3. Au vu de l’issue du recours, les frais de procédure devraient être mis à la charge de A.________ qui succombe (art. 428 al. 1 CPP; art. 19 du Règlement sur la justice), sa requête d’assistance judiciaire étant rejetée, son recours étant dépourvu de toute chance de succès. Cela étant, il semble que la lettre présidentielle du 5 février 2018 n’est pas parvenue dans la sphère d’influence de A.________ puisqu’envoyée à une autre adresse que celles qu’il avait indiquées. Il y a ainsi lieu de retenir qu’il n’a pas été rendu attentif à la possibilité de retirer son recours sans frais. Pour ce motif, il n’en sera pas perçu.

la Chambre arrête:

I. Le recours est rejeté.

Partant, l’ordonnance de non-entrée en matière du 18 janvier 2018 (F 17 9980) est confirmée.

II. La requête d’assistance judiciaire de A.________ est rejetée.

III. Il n’est pas perçu de frais judiciaires.

IV. Notification.

Cet arrêt peut faire l'objet d'un recours en matière pénale au Tribunal fédéral dans les trente jours dès la notification de l’arrêt rédigé.

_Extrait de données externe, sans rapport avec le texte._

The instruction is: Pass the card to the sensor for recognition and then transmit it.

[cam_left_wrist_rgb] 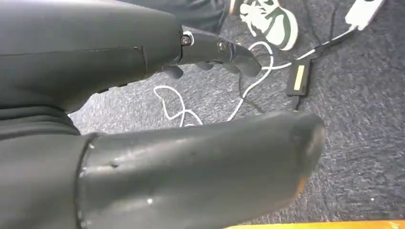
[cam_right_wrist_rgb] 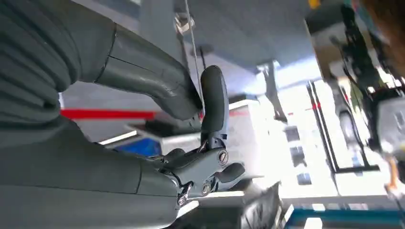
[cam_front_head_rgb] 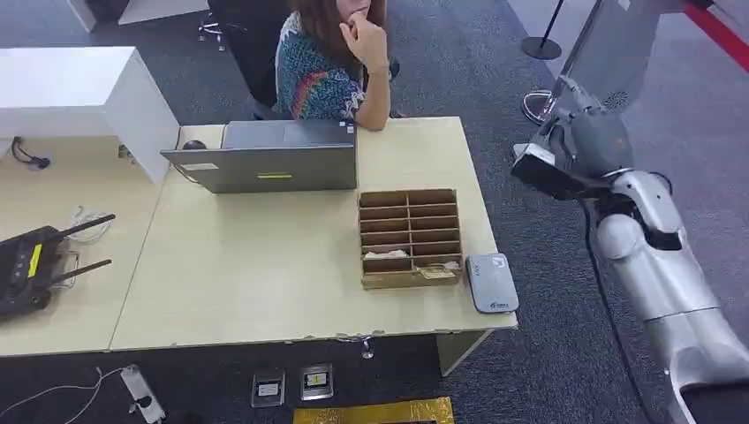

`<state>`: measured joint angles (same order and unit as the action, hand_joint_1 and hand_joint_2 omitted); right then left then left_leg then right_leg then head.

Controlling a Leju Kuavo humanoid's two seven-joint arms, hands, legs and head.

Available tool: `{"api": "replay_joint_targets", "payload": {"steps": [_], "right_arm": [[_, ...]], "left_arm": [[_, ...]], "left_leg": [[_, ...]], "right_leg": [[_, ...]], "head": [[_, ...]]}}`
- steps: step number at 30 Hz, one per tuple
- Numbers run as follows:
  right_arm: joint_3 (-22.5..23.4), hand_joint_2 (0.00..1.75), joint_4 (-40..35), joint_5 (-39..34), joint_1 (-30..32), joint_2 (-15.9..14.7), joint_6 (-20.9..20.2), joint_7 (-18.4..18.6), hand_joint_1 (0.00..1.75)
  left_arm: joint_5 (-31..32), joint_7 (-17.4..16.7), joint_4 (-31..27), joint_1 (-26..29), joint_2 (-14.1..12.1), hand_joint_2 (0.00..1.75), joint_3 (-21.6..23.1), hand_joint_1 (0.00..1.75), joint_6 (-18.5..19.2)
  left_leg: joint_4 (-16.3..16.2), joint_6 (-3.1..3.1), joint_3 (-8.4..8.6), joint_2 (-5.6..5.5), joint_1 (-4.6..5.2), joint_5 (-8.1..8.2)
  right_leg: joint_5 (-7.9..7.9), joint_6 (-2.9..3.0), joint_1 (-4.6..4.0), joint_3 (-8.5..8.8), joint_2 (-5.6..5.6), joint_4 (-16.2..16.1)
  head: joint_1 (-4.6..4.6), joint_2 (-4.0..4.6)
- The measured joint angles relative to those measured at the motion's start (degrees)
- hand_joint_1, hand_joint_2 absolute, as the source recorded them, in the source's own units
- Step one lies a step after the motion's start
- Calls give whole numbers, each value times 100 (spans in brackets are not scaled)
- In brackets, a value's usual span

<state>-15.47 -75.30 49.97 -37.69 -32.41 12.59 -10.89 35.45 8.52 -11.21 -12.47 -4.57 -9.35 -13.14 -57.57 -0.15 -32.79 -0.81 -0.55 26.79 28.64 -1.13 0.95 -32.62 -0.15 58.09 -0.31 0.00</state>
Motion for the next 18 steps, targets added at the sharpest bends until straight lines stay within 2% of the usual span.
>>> {"api": "replay_joint_targets", "payload": {"steps": [3, 7, 12, 18], "right_arm": [[-46, 175, 298, 2, -731, 33, -37, -234, 175], [-291, 175, 993, 4, -1619, 313, -68, -507, 175], [-681, 175, 2073, -7, -2388, 907, -11, -697, 175], [-1007, 175, 3232, 11, -2969, 1623, 13, -702, 175]], "left_arm": [[116, -59, -22, -95, 17, 0, 94, 0, 101], [197, -142, -68, -254, 26, 0, 254, 0, 240], [199, -203, -114, -380, 52, 0, 485, 0, 315], [199, -223, -129, -437, 70, 0, 667, 0, 326]], "left_leg": [[1, 0, -5, -5, -1, -2], [1, 0, -9, -6, -3, -7], [1, -1, -12, -10, -6, -9], [0, -1, -21, -16, -9, -9]], "right_leg": [[-1, 0, -1, 4, -9, 3], [-4, 2, -4, 4, -10, 6], [-4, 3, -6, -1, -14, 8], [-3, 3, -9, -10, -19, 9]], "head": [[-2, 0], [-2, -2], [-2, -2], [0, 0]]}}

La qualité et les autres conditions pour interjeter recours sont déterminées par les art. 78 à 81 et 90 ss de la loi sur le Tribunal fédéral du 17 juin 2005 (LTF). L'acte de recours motivé doit être adressé au Tribunal fédéral, 1000 Lausanne 14.

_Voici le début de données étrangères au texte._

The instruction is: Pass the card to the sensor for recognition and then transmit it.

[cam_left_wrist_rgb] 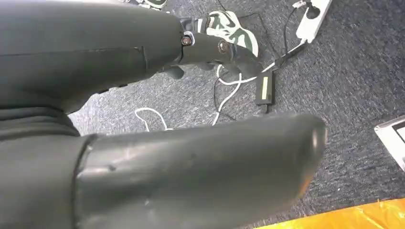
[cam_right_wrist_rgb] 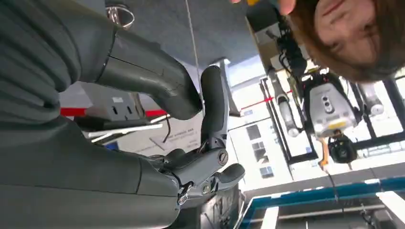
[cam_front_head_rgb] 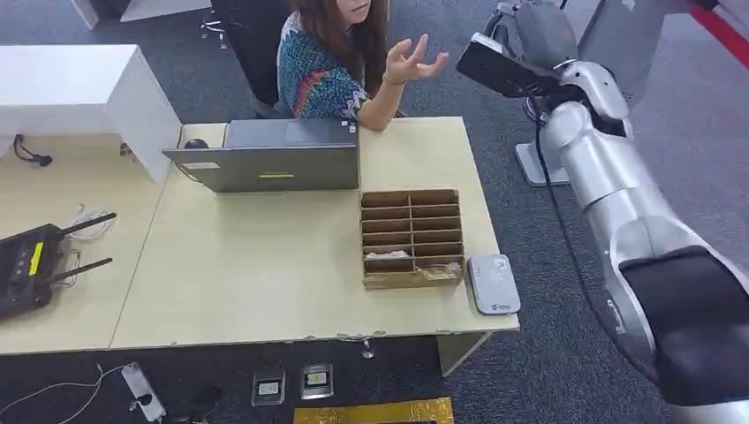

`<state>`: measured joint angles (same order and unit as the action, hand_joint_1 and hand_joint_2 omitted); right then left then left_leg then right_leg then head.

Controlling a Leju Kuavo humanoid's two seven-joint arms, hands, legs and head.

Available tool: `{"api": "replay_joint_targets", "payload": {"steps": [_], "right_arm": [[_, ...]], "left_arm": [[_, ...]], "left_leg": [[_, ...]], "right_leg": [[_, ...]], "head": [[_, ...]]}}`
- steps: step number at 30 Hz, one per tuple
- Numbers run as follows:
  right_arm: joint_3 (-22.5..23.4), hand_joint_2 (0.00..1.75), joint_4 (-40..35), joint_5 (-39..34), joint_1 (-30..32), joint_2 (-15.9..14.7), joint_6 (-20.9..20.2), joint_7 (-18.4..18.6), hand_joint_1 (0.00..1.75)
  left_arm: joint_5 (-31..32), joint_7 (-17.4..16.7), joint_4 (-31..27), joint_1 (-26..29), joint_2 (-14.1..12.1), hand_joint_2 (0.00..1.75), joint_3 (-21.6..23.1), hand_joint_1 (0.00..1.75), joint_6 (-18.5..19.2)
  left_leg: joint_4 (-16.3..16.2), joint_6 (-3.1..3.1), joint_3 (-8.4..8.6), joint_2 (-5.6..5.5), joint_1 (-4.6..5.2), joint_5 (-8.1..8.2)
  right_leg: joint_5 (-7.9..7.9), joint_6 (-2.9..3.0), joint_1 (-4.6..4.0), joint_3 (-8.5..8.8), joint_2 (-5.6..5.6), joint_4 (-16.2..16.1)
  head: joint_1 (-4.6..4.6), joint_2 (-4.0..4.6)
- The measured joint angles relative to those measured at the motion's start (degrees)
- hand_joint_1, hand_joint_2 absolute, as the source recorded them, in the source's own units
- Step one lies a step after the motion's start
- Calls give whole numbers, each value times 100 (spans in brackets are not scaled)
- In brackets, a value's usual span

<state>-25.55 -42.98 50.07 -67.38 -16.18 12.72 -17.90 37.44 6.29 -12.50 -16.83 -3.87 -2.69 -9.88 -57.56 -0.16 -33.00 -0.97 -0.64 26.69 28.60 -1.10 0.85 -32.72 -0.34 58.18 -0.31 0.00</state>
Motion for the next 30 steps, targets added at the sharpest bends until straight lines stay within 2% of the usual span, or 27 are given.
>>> {"api": "replay_joint_targets", "payload": {"steps": [4, 12, 22, 23, 24, 30], "right_arm": [[-158, 175, 557, 88, -179, 339, -42, 114, 175], [-355, 175, 1290, 171, -210, 801, -55, 254, 175], [-451, 175, 1659, 197, -208, 1080, -33, 339, 175], [-451, 175, 1692, 201, -208, 1089, -33, 354, 70], [-457, 175, 1734, 204, -208, 1100, -29, 361, 0], [-470, 175, 1880, 284, -205, 1111, 61, 475, 0]], "left_arm": [[-2, -31, 0, -1, 2, 0, 118, 0, 2], [-131, -50, 2, 30, 9, 0, 170, 0, -18], [-240, -50, 2, 121, 9, 0, 175, 0, -50], [-245, -50, 2, 127, 9, 0, 175, 0, -50], [-245, -50, 2, 131, 9, 0, 177, 0, -52], [-275, -57, 2, 136, 7, 0, 186, 0, -61]], "left_leg": [[0, 0, -4, 2, 0, 0], [-1, 0, -4, 1, 0, 0], [0, 0, -4, 3, 0, 0], [0, 0, -4, 3, 0, 0], [-1, 0, -4, 3, 0, 0], [-1, 0, -4, 3, 1, 0]], "right_leg": [[0, 0, 1, -4, 3, -1], [0, 0, 1, -5, 2, -1], [0, 0, 0, -8, 4, -1], [0, 0, 1, -8, 4, -1], [0, 0, 1, -8, 4, -1], [0, 0, 1, -8, 4, -1]], "head": [[-4, 0], [-4, 0], [-4, 0], [-4, -2], [-4, 0], [-4, 0]]}}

Fribourg, le 22 mai 2018/jde

Le Président:

La Greffière-rapporteure:

Mots-clés

non-entry decisionarrest warrantpolice powersRIPOLlegal aidcostscriminal appeal

Extrait par Omnilex

Question juridique clé

Whether the appeal against the non-entry decision was admissible and timely

Solution extraite

The appeal was admissible: the remedy lay to the Criminal Chamber, the ten-day time limit was met, and the reasons, though poorly drafted, were understandable.

Motifs extraits

The challenged decision was notified on 2018-01-22, so the filing on 2018-01-30 was timely. The appeal could be understood despite its form.

Question juridique clé

Whether the police committed a criminal offence by arresting the appellant pursuant to a RIPOL arrest warrant

Solution extraite

No unlawful conduct was shown; police may arrest a person subject to an arrest warrant and are responsible for executing judicial decisions.

Motifs extraits

The arrest was based on a RIPOL signal indicating an arrest warrant. Under police duties, officers may execute judicial decisions; the validity of the underlying conviction was not for them to assess.

Question juridique clé

Whether legal aid should be granted in the appeal proceedings

Solution extraite

Legal aid was refused because the appeal had no prospect of success.

Motifs extraits

Since the appeal was bound to fail, the statutory condition of chances of success was not met.

Question juridique clé

Whether procedural costs should be charged to the appellant

Solution extraite

No judicial costs were charged, although the appellant had in principle lost, because he had not been properly informed that he could withdraw the appeal without costs.

Motifs extraits

The court noted that the presidential letter had not reached the appellant's sphere of influence due to being sent to another address, so no costs were imposed.